Although cholesterol lowering in patients with established CHD will substantially reduce the toll in illness and death from this disease, such an approach is not by itself an adequate strategy for addressing cholesterol-related risk in this country. Approximately 25% of first CHD events manifest as sudden death.42,43 For these individuals, cholesterol lowering is no longer an option. For those who survive the initial episode, cholesterol lowering will greatly reduce the risk for a future CHD event, largely by stabilizing unstable plaques, but it cannot restore these patients to the much lower baseline risk of people without CHD. Thus, in 4S, CHD mortality was reduced by an impressive 42%,9 but this nevertheless left 58% of a quite elevated death rate untouched. If atherosclerosis in an individual or a society is far advanced, cholesterol lowering to achieve plaque stabilization can accomplish only so much. To obtain a sufficient reduction in the societal burden of CHD, a strategy of primary prevention is essential to prevent the development of CHD in the first place. The primary prevention strategy requires action both in the public health arena to lower average cholesterol levels of the population through adoption of healthful life habits and in the clinical setting to lower high cholesterol levels of individuals under medical guidance.

The NCEP will continue to emphasize primary prevention and will pursue activities to help patients and the public incorporate cholesterol-lowering habits into their lives and to make it easier for physicians to incorporate cholesterol-lowering therapies into their clinical practices.
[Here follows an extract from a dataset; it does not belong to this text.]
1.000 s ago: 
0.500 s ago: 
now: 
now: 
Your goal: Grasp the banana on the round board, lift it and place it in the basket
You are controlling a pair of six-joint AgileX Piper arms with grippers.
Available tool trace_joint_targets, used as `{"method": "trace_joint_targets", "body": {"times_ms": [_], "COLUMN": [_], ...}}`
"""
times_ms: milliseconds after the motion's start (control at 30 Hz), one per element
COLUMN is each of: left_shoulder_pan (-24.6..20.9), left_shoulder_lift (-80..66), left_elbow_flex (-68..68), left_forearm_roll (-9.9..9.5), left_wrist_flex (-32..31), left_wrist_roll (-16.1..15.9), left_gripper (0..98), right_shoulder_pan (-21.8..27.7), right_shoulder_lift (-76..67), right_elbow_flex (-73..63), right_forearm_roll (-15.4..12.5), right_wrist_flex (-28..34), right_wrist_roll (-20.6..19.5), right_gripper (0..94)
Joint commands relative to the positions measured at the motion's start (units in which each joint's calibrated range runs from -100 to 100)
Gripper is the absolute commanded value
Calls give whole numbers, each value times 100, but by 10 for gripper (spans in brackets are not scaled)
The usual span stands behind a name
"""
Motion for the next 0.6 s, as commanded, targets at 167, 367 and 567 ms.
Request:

To provide the most up-to-date clinical guidance for cholesterol lowering in patients with CHD and in primary prevention, the NCEP is planning to convene a working group on the ATP II guidelines. This group will examine several issues regarding the guidelines in light of the various statin studies that have been completed since ATP II was released in 1993 and will prepare a report, for review by the NCEP coordinating committee and other experts, that updates the guidelines to help physicians provide optimal management of elevated cholesterol levels. Since the results of the statin studies have tended to confirm the overall appropriateness of the ATP II guidelines, a whole new set of guidelines (ATP III) may not be necessary. It is anticipated, nevertheless, that the working group will clarify and update the existing guidelines to improve clinical management.

The combination of cholesterol lowering in primary prevention and in CHD patients promises to produce a marked reduction in CHD rates. Carrying out this combined strategy is both a challenge and an opportunity as the NCEP looks ahead to the 21st century.